Nutznießer des drei Monate geltenden 9-Euro-Tickets sind auch Schüler aus Hartz IV- Familien. Vielen der Betroffenen wurde das Geld für eine reguläre Schülermonatskarte von um die 40 Euro bereits erstattet. Für die Geltungsdauer des 9-Euro-Tickets wurde diesen Schülern also zu viel gezahlt.

ungerechtfertigte Bereicherung?

Einige Bundesländer wollen dieses Geld nun zurückfordern, weil es sich dabei um eine „un­gerechtfertigte Bereicherung“ handele. Angesichts der zusätzlichen Milliardengewinne der Mineralölkonzrne aufgrund des „Tankrabatts“ klingt diese Begründung ein wenig zynisch.

Appell vom Minister

Das Bundesministerium für Arbeit und Soziales hat daher reagiert und die Länder aufgefordert, auf Rückzahlungen entsprechender Leistungen aus dem Bildungs- und Teilhabepaket zu verzichten. Da für die Umsetzung des verbilligten Tickets die Kommunen unter der Rechtsaufsicht der Bundesländer zuständig sind, kann das BMAS hier nur appellieren. 
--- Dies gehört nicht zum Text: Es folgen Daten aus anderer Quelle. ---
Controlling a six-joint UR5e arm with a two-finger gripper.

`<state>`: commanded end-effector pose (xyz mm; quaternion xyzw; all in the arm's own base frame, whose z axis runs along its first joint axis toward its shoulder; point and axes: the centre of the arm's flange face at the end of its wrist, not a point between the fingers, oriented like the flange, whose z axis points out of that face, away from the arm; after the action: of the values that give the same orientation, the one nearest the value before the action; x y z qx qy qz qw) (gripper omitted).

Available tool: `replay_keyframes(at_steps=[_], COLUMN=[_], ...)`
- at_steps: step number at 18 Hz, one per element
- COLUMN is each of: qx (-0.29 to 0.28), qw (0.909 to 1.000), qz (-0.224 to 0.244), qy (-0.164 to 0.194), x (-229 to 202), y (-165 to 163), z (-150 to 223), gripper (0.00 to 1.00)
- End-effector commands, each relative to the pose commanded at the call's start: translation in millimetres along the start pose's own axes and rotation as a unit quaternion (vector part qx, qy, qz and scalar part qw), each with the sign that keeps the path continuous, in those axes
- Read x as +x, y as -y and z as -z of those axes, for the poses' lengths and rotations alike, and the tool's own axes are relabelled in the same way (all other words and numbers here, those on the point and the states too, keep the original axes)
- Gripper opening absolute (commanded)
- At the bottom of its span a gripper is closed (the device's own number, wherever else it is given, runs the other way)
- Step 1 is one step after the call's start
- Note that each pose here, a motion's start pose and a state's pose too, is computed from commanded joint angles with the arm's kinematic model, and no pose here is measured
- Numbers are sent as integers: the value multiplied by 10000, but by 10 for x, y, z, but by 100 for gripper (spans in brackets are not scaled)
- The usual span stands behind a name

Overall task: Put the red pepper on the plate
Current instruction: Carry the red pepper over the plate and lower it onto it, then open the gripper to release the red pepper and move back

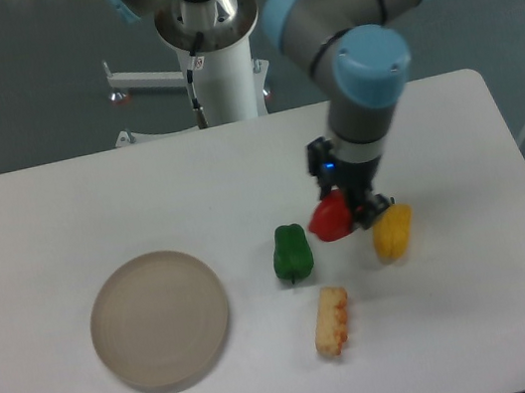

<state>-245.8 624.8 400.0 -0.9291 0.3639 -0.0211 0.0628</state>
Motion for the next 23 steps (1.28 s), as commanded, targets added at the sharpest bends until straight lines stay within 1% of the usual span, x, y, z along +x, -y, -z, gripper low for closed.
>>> replay_keyframes(at_steps=[2,5,6,7,8,9,10,11,13,15,18,19,20,23], qx=[6,73,86,77,64,66,90,83,30,-16,-65,-73,-83,-36], qw=[10000,9996,9996,9997,9995,9992,9990,9991,9995,9998,9999,10000,9999,10000], qz=[64,194,185,199,288,394,403,362,285,164,81,59,52,50], qy=[31,189,196,136,88,95,142,181,148,78,-1,-16,-18,60], x=[154,411,490,593,620,579,557,565,593,711,809,811,793,778], y=[337,678,777,966,1063,1154,1252,1324,1420,1558,1636,1643,1648,1671], z=[-138,-452,-541,-699,-811,-951,-1076,-1170,-1359,-1461,-1563,-1594,-1626,-1516], gripper=[33,32,32,32,32,32,32,32,32,37,49,57,100,100])
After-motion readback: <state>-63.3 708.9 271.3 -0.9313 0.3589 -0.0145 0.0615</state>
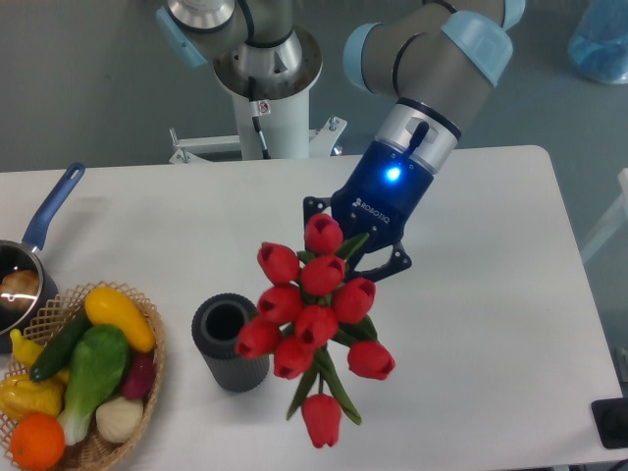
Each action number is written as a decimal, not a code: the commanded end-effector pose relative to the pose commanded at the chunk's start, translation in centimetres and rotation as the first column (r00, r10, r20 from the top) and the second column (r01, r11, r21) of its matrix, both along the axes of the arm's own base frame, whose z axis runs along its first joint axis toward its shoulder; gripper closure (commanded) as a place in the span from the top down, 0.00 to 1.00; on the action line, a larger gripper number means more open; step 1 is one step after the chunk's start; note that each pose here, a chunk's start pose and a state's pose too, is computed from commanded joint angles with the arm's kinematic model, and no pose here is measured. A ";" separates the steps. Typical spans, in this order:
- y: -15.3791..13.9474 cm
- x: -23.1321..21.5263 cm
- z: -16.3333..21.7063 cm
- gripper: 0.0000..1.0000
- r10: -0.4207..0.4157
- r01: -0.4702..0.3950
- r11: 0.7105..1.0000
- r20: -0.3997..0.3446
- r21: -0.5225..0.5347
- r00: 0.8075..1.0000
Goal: Insert the flowers into the vase
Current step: 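Carry the tulip bouquet toward the dark grey vase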
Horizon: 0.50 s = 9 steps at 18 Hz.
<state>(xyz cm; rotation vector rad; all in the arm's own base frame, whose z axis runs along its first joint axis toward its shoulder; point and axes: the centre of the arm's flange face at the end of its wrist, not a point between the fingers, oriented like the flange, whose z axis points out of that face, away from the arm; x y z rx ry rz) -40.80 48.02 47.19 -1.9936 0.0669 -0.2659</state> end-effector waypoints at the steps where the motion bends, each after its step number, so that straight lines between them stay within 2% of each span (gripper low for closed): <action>1: 0.3 0.1 -0.2 0.15 -0.020 0.021 1.000 -0.028 0.008 0.999; 3: 1.0 0.7 -0.4 0.15 -0.038 0.038 0.999 -0.041 0.006 0.998; 6: 0.9 0.6 -0.3 0.14 -0.049 0.049 0.999 -0.101 0.002 0.994; 8: 1.0 0.8 -0.5 0.14 -0.050 0.050 0.999 -0.103 -0.004 0.993; 9: 1.9 1.8 -0.5 0.14 -0.077 0.078 0.997 -0.093 0.009 0.993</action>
„kaltherzig, bürokratisch und völlig empathielos“

Auch der Paritätische Gesamtverband zeigt sich empört, dass einige Bundesländer offenbar Rückforderungen von Zuschüssen für Schülerfahrkarten von Familien in Hartz IV vorsehen, sofern sich durch das bundesweite 9-Euro-Ticket Einsparungen ergeben. “Wie kaltherzig, bürokratisch und völlig empathielos hier mit armen Familien umgegangen wird, ist einfach schäbig und eines Sozialstaats unwürdig”, kritisiert Ulrich Schneider, Hauptgeschäftsführer des Paritätischen Gesamtverbands. “Wer wie das baden-württembergische Wirtschaftsministerium im Falle einer Nicht-Rückzahlung von einer ‘ungerechtfertigten Bereicherung’ spricht, hat offenbar jeglichen Bezug zu Realitäten verloren und will offensichtlich Neiddebatten schüren.”

Kosten drei mal so hoch

Laut § 40 Abs. 6 S. 3 SGB II sind im Übrigen Rückforderungen aus dem Bildungs- und Teilhabepaket ausgeschlossen, es sei denn man weist in jedem Einzelfall eine „mißbräuchliche“ Verwendung nach. Der Verwaltungsaufwand wäre erheblich. Die Kosten, die die Jobcenter ausgeben, um zu viel gezahltes Geld einzutreiben, sind bis zu drei mal so hoch wie der zurürckgeforderte Betrag. Dies hat die Redaktion von hartziv.org schon 2019 ausgerechnet. Auch die Süddeutsche Zeitung berichtete darüber.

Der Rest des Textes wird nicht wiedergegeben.